• [The task]:
Copy the listing exactly as given. Omit every picture.

*** Dataset content ***

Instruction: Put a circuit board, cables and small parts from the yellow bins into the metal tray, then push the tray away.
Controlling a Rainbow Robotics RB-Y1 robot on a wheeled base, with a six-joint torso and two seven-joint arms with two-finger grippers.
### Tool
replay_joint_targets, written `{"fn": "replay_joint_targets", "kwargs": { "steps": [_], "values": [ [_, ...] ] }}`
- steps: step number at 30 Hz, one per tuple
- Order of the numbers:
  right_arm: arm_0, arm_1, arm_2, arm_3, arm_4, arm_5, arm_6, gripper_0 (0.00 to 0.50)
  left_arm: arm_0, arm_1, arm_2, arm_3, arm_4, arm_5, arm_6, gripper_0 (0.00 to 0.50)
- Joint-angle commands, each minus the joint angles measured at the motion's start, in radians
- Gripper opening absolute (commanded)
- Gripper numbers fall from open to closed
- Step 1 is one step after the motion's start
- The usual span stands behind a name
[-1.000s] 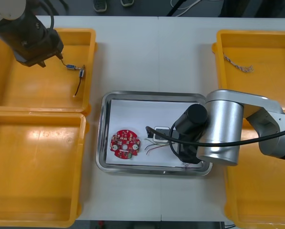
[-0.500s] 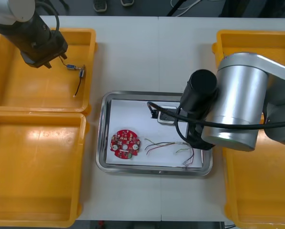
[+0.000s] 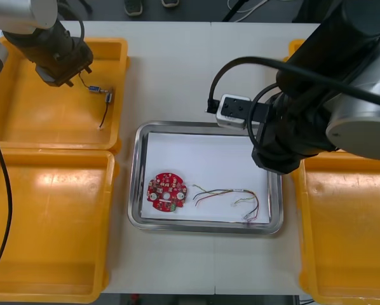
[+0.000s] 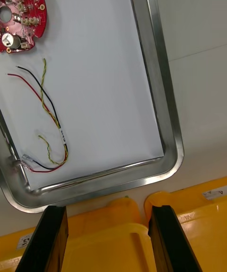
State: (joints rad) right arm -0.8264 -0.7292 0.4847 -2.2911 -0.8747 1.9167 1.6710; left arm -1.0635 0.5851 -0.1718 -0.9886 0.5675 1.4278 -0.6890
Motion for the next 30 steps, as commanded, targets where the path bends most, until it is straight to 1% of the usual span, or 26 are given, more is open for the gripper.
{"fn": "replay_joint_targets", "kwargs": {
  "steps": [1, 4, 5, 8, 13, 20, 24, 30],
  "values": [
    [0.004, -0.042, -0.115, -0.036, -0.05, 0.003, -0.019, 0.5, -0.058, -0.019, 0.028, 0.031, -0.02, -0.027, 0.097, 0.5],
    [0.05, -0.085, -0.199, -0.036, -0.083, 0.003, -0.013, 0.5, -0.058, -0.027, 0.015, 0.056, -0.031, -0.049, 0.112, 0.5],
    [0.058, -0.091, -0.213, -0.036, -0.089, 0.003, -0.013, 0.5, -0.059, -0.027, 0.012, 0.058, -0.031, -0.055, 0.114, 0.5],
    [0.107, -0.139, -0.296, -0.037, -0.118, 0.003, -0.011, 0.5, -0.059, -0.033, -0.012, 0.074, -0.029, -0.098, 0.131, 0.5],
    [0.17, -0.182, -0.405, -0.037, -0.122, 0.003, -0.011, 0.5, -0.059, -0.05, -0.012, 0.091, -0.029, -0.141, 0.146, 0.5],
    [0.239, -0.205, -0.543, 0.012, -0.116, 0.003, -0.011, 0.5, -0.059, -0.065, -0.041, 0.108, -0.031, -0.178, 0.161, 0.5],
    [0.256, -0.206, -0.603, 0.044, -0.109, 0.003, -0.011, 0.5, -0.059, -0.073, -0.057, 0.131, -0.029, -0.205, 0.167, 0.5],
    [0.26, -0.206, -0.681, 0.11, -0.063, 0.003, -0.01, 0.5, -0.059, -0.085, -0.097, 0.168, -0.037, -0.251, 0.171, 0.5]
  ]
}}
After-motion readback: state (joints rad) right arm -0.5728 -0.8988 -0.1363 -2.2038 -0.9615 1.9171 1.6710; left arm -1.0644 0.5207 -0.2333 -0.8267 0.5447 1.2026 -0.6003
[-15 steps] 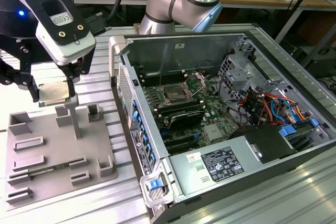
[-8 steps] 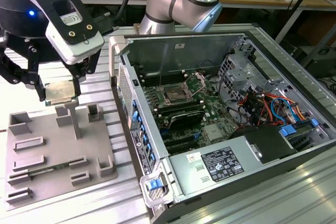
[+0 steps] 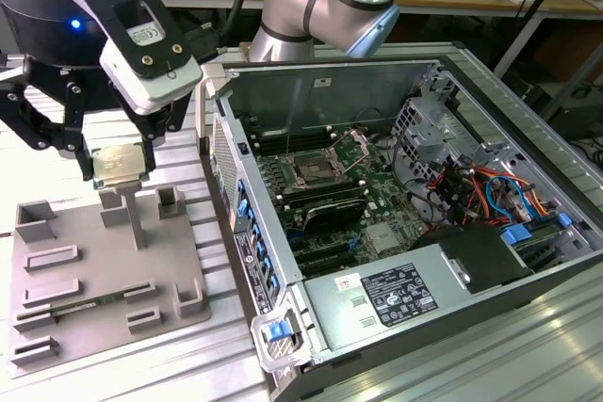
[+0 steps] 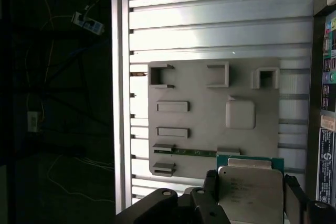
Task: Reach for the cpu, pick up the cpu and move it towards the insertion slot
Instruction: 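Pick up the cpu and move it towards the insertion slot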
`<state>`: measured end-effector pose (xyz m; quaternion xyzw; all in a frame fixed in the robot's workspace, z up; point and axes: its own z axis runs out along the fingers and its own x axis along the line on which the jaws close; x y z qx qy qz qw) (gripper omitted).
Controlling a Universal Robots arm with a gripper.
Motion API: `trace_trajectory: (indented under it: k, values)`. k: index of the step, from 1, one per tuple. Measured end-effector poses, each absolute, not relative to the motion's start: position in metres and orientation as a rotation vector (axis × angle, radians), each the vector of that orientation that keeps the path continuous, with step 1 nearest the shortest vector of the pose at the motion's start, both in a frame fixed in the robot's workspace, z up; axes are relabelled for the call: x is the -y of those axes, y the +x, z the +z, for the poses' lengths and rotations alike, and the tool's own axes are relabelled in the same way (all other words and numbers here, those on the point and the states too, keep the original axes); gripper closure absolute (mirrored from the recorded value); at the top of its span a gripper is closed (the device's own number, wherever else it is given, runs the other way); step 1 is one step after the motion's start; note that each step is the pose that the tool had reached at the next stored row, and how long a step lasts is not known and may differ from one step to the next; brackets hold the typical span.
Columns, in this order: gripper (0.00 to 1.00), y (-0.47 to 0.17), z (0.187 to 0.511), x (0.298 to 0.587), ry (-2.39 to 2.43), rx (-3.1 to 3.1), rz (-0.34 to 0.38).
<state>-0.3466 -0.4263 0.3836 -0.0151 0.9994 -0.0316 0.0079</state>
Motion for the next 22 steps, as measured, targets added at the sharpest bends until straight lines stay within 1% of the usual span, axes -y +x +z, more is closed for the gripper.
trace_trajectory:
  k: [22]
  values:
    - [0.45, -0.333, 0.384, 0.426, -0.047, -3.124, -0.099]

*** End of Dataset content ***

• [Response to the exercise]:
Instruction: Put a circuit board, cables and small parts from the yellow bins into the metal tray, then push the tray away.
Controlling a Rainbow Robotics RB-Y1 robot on a wheeled base, with a six-joint torso and two seven-joint arms with two-finger grippers.
### Tool
replay_joint_targets, written `{"fn": "replay_joint_targets", "kwargs": { "steps": [_], "values": [ [_, ...] ] }}`
- steps: step number at 30 Hz, one per tuple
- Order of the numbers:
  right_arm: arm_0, arm_1, arm_2, arm_3, arm_4, arm_5, arm_6, gripper_0 (0.00 to 0.50)
  left_arm: arm_0, arm_1, arm_2, arm_3, arm_4, arm_5, arm_6, gripper_0 (0.00 to 0.50)
- Joint-angle commands, each minus the joint angles measured at the motion's start, in radians
- Gripper opening absolute (commanded)
- Gripper numbers fall from open to closed
- Step 1 is one step after the motion's start
- The usual span stands behind a name
[-1.000s] 
[-0.500s] 
[+0.000s] 
[+0.000s] 
State: (joints rad) right arm -0.8264 -0.7292 0.4847 -2.2911 -0.8747 1.9167 1.6710; left arm -1.0635 0.5851 -0.1718 -0.9886 0.5675 1.4278 -0.6890
Motion for the next 30 steps, as commanded, targets where the path bends most, until it is straight to 1% of the usual span, or 26 are given, more is open for the gripper.
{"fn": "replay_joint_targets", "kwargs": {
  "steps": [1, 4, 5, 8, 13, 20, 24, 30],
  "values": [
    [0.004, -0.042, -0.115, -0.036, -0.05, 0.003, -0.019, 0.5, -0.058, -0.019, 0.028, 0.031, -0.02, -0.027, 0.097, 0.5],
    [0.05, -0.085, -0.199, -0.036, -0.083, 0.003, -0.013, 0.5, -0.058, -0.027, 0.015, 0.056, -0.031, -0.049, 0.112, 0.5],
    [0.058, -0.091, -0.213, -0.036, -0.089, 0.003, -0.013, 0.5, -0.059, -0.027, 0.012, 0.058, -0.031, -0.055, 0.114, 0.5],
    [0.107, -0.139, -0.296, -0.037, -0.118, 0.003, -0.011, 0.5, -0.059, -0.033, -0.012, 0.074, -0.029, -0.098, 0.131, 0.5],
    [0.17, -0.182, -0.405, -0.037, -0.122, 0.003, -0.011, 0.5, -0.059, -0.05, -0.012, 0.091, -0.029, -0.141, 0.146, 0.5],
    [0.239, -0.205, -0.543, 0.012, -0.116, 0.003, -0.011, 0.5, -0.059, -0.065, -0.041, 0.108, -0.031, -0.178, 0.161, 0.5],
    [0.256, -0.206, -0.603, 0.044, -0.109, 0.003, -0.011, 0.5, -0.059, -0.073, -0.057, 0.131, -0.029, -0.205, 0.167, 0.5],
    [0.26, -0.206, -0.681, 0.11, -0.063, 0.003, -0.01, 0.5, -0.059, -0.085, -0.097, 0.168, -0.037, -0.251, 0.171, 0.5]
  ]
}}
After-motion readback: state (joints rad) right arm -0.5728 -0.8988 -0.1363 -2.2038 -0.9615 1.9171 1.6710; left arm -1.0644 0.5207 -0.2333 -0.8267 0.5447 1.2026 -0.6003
[-15 steps] 
[-8 steps] 
[+0 steps] 
[+0 steps] 
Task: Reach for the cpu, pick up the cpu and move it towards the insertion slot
Instruction: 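Pick up the cpu and move it towards the insertion slot
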`<state>`: measured end-effector pose (xyz m; quaternion xyzw; all in a frame fixed in the robot's workspace, z up; point and axes: its own z axis runs out along the fingers and its own x axis along the line on which the jaws close; x y z qx qy qz qw) (gripper omitted).
Controlling a Universal Robots arm with a gripper.
Motion API: `trace_trajectory: (indented under it: k, values)`. k: index of the step, from 1, one per tuple. Measured end-effector poses, each absolute, not relative to the motion's start: position in metres and orientation as a rotation vector (axis × angle, radians), each the vector of that orientation that keeps the path continuous, with step 1 nearest the shortest vector of the pose at the motion's start, both in a frame fixed in the robot's workspace, z up; axes are relabelled for the call: x is the -y of those axes, y the +x, z the +z, for the poses' lengths and rotations alike, and the tool's own axes are relabelled in the same way (all other words and numbers here, those on the point and the states too, keep the original axes); gripper closure absolute (mirrored from the recorded value); at the top of its span a gripper is closed (the device's own number, wherever else it is given, runs the other way); step 1 is one step after the motion's start; note that each step is the pose that the tool had reached at the next stored row, and how long a step lasts is not known and may differ from one step to the next; brackets hold the typical span.
Columns, in this order: gripper (0.00 to 1.00), y (-0.47 to 0.17), z (0.187 to 0.511), x (0.298 to 0.587), ry (-2.39 to 2.43), rx (-3.1 to 3.1), rz (-0.34 to 0.38).
<state>-0.3466 -0.4263 0.3836 -0.0151 0.9994 -0.0316 0.0079</state>
Motion for the next 22 steps, as measured, targets added at the sharpest bends until straight lines stay within 1% of the usual span, axes -y +x +z, more is closed for the gripper.
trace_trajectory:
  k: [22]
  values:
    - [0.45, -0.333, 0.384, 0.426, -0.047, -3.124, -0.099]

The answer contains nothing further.